Purpose Ulcerative colitis (UC) is a chronic inflammatory bowel disease with frequent exacerbations, including the risk for toxic megacolon and severe complications. In very active disease, colonoscopy should not be performed to assess the severity and the extent of the disease. The aim of the current study was to determine whether Tc-99m HMPAO–labeled white blood cell (WBC) scintigraphy can be used as an alternative to colonoscopy to determine the extent and the severity of the disease in critically ill patients. Methods Twenty consecutive patients (7 women, 13 men; age 38.1 ± 13.1 years) who had a severe attack of UC underwent scintigraphy on the day of admission. Leukocytes were labeled with 200 MBq (5.35 mCi) Tc-99m HMPAO. Planar anterior and posterior imaging of the abdomen was performed 45 and 120 minutes after WBC reinjection. The tracer uptake in the different colon segments was scored visually compared with bone marrow uptake. A symptom score was made and C-reactive protein was measured as a serologic marker of inflammation. Rectosigmoidoscopy with biopsy was performed within 24 hours of scintigraphy. Scintigraphic, endoscopic, and histologic results were compared for disease activity. Results The mean symptom score was 12.7 (±0.7) on a scale of 21, and mean the C-reactive protein level was 6.8 (±1.2) mg/l. No significant difference was found between the scintigraphic score of the rectum and the endoscopic or the histologic score. The best correlation was found with the latter (r = 0.66, P < 0.01). Based on the results of scintigraphy, disease involved the left side of the colon up to the splenic flexure in 10 patients. The other patients had pancolitis. Conclusions Disease severity can be determined adequately by planar WBC scintigraphy in patients with severe attacks of UC. Because the presence and severity of disease correlates well with endoscopic and histologic findings, WBC scintigraphy can assess disease extent without the need for colonoscopy. This decreases the number and severity of complications that can occur in already critically ill patients.

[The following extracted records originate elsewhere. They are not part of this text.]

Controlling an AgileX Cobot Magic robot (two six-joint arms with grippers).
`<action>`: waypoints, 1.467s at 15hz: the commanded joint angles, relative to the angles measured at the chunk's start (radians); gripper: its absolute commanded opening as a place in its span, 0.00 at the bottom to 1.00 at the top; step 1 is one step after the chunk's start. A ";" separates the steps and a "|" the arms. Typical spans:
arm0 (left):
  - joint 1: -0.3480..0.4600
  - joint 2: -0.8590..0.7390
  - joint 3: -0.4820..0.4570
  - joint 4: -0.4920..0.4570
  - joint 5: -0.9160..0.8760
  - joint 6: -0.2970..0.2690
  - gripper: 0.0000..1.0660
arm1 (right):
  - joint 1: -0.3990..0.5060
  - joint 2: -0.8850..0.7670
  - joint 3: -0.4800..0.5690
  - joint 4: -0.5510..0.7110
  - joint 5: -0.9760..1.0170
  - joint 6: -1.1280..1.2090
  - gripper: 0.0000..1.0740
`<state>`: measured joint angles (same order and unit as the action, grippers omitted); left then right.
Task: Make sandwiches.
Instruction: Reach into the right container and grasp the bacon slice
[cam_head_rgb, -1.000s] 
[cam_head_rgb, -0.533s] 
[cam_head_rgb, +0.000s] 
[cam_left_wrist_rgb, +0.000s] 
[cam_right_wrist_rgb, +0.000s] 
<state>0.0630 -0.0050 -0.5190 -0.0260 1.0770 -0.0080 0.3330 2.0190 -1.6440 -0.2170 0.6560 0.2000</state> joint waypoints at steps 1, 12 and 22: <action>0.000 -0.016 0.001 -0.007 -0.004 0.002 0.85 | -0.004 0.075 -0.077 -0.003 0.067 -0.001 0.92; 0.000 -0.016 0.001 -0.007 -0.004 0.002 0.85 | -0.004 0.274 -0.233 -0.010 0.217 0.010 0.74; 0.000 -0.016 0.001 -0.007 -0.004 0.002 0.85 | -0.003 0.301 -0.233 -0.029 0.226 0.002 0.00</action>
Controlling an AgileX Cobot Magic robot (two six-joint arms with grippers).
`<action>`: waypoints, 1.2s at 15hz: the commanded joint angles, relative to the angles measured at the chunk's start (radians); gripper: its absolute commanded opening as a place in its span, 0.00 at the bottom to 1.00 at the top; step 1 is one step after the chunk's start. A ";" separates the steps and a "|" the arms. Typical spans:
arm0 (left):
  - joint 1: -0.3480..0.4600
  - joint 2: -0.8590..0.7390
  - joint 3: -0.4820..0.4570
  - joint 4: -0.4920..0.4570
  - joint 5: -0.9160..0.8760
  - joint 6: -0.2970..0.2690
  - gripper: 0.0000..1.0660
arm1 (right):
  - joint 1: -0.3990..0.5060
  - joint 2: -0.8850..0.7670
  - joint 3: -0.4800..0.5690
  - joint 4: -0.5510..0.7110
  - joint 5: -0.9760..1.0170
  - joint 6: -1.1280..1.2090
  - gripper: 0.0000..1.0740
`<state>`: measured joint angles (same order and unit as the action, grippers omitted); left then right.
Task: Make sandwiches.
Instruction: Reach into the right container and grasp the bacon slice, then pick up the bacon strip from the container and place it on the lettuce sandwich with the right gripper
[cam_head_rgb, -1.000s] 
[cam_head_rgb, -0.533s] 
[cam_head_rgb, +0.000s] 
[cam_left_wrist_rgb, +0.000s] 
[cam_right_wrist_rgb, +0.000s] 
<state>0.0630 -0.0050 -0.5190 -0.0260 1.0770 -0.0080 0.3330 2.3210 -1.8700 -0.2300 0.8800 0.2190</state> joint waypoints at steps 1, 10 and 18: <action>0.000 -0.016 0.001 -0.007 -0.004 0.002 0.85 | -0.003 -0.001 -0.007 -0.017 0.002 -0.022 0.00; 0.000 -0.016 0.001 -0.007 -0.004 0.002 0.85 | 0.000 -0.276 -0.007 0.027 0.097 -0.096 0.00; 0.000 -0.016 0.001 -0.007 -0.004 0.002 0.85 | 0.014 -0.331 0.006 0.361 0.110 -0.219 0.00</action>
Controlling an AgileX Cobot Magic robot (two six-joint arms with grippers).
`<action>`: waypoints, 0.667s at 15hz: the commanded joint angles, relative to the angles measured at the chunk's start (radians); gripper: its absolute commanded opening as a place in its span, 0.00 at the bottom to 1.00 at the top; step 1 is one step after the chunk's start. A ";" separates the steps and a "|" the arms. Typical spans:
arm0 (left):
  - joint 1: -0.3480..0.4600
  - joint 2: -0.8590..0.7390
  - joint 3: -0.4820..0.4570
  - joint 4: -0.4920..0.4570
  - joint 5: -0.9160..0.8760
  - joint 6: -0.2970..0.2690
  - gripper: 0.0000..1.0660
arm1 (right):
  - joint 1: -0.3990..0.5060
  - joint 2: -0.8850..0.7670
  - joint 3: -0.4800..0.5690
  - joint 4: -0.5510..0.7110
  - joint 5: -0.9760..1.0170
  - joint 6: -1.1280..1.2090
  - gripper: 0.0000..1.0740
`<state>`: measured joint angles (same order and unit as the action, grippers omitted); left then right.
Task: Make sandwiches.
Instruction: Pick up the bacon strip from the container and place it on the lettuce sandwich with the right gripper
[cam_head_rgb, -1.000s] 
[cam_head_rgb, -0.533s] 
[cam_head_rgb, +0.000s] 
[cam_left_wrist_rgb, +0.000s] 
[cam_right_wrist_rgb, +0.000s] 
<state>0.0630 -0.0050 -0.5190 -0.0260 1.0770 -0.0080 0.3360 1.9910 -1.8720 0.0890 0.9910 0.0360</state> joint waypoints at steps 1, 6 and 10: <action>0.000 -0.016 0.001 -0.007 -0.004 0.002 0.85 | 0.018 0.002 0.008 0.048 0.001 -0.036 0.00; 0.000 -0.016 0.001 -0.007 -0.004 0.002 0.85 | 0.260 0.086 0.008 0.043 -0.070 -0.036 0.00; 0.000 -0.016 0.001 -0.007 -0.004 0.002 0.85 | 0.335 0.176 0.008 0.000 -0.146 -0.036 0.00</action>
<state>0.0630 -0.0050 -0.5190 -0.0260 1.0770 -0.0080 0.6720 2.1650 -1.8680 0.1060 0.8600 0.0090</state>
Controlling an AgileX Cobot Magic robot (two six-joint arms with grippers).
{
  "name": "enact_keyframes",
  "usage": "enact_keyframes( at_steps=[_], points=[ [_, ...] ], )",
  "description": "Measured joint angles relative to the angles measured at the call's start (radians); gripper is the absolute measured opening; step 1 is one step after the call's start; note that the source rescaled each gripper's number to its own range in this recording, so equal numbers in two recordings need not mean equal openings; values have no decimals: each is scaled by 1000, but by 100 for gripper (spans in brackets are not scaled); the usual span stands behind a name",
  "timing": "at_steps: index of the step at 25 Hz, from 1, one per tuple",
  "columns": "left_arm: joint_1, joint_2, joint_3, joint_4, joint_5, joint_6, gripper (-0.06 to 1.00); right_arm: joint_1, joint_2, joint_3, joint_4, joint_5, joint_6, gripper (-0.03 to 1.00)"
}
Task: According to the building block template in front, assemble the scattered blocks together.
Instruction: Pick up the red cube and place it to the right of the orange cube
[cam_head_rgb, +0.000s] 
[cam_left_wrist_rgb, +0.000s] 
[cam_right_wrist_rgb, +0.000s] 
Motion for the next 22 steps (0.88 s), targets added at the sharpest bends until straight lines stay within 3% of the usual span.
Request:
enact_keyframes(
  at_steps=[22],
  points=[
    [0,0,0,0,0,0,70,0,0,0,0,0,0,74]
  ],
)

Tc-99m HMPAO白细胞显像评价溃疡性结肠炎急性加重的程度和严重程度
目的溃疡性结肠炎(UC)是一种慢性炎症性肠病,经常恶化,包括毒性巨结肠和严重并发症的风险。在非常活跃的疾病中,不应进行结肠镜检查来评估疾病的严重程度和范围。本研究的目的是确定Tc-99m hpao标记的白细胞(WBC)闪烁成像是否可以作为结肠镜检查的替代方法,以确定危重患者的疾病程度和严重程度。方法连续20例患者(女性7例,男性13例;年龄(38.1±13.1岁),有严重的UC发作,在入院当天行扫描。白细胞用200 MBq (5.35 mCi) Tc-99m HMPAO标记。再注射白细胞45分钟和120分钟后进行腹部平面前后位成像。不同结肠段的示踪剂摄取与骨髓摄取进行目视评分。进行症状评分,并测量c反应蛋白作为炎症的血清学标志物。直肠乙状结肠镜检查并活检在显像后24小时内进行。比较扫描、内窥镜和组织学结果的疾病活动性。结果患者症状平均评分为12.7(±0.7)分(21分制),c反应蛋白平均水平为6.8(±1.2)mg/l。直肠的显像评分与内窥镜评分或组织学评分无显著差异。与后者相关性最好(r = 0.66, P < 0.01)。根据显像结果,10例患者的疾病累及结肠左侧直至脾屈曲。其他患者有全结肠炎。结论平面白细胞显像可充分判断UC重症患者的病情严重程度。由于疾病的存在和严重程度与内窥镜和组织学检查结果密切相关,因此白细胞显像可以在不需要结肠镜检查的情况下评估疾病程度。这减少了在已经病危的患者中可能发生的并发症的数量和严重程度。